I believe the root cause of this demanding behavior is that because HSCs register sensations and experiences so deeply, their systems can't effectively process the intensity of this input, so they get overwhelmed more easily. This means they are more prone to agitation and discomfort,⁠ which can make them more irritable than other children. When a want or need arises, or when something unexpected happens, it feels so uncomfortable that they demand it be addressed immediately. They are desperate to get out of the discomfort experienced when, for example, they find their blocks are not exactly as they had left them; or, they have to wait to get their parents' full attention.⁠

I find that when parents see their child's behavior from this perspective, they feel more empathetic toward them, and are better able to respond in a loving and effective way that helps kids learn to tolerate when things don't happen the way they want or expect.  

What does that look like?

1) Validate their experience.
2) Set and follow through with the appropriate limit.
3) Tolerate the fallout. 

"I know you don't like it when we move your toys. That will happen sometimes when we need to clean that area and you are not home. I am happy to help you rebuild them in a safer place when you are ready and when you can ask in a respectful/kind voice." ⁠

"I know it's hard to wait. I will finish my discussion with daddy and am eager to hear what your question is when we are done."⁠

I know Step 3, tolerating the fallout that is inevitable when you don't acquiesce to their demand, is easier said than done. It can help to remind yourself that the protests and meltdowns when kids don't get what they want are not harmful to them. They need you to be their rock and show you can weather the storm, and not get drawn into the black hole of trying to make it all better. (This blog goes deep into how to calm big reactors.)

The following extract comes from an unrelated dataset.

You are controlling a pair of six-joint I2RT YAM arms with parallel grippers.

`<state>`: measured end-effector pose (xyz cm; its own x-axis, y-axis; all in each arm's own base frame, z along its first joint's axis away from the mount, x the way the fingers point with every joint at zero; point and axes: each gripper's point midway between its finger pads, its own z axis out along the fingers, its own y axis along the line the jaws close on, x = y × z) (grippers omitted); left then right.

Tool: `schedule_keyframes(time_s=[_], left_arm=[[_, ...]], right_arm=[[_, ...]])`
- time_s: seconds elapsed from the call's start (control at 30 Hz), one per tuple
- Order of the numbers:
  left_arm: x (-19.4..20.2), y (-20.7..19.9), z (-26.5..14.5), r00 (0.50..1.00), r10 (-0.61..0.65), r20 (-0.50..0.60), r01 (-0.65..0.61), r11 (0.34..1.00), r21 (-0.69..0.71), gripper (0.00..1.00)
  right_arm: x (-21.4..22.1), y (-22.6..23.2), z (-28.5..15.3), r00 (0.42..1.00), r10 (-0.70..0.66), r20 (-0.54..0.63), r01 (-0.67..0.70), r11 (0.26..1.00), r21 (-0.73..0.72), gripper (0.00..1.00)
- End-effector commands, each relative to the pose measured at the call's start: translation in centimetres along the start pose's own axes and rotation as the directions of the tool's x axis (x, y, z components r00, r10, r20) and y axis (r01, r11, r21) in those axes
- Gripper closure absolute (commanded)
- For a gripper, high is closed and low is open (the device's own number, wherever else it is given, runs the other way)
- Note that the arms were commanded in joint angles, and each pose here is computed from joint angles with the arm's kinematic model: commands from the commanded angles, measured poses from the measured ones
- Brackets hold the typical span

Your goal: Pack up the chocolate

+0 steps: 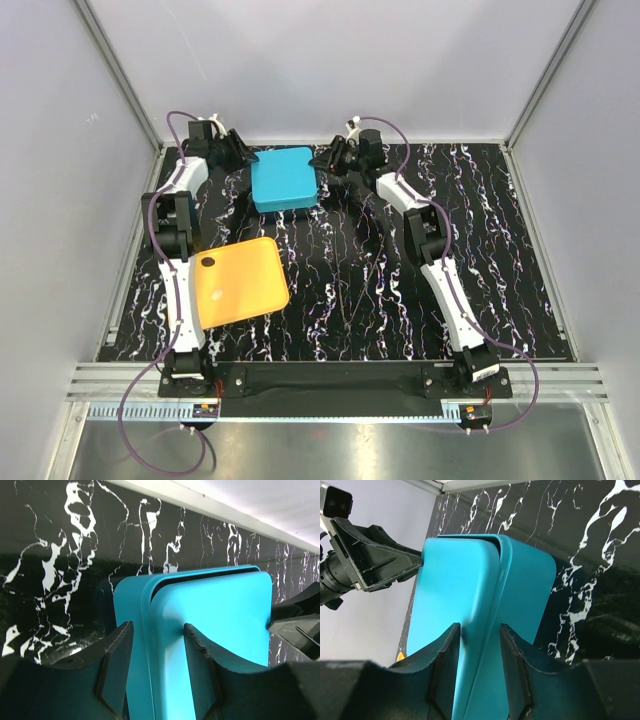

It is a gift to your child (and you) not to make a bigger deal out of these incidents. Your child needs to know that you understand what they are trying to communicate and what they are struggling with; that you are not angry about it; AND, that because you are their most important teacher, you are going to help them manage it. You do this by setting the important limits that help them learn to cope with their discomfort now, so they ultimately experience less discomfort in the long term, and often become less demanding.

In setting these limits, lovingly, you are also sending a very important message to your child: that you have faith in them to manage their frustration/disappointment, which builds their sense of self-control and confidence. Setting expectations shows you believe in your child. They are often more resilient than you think they are.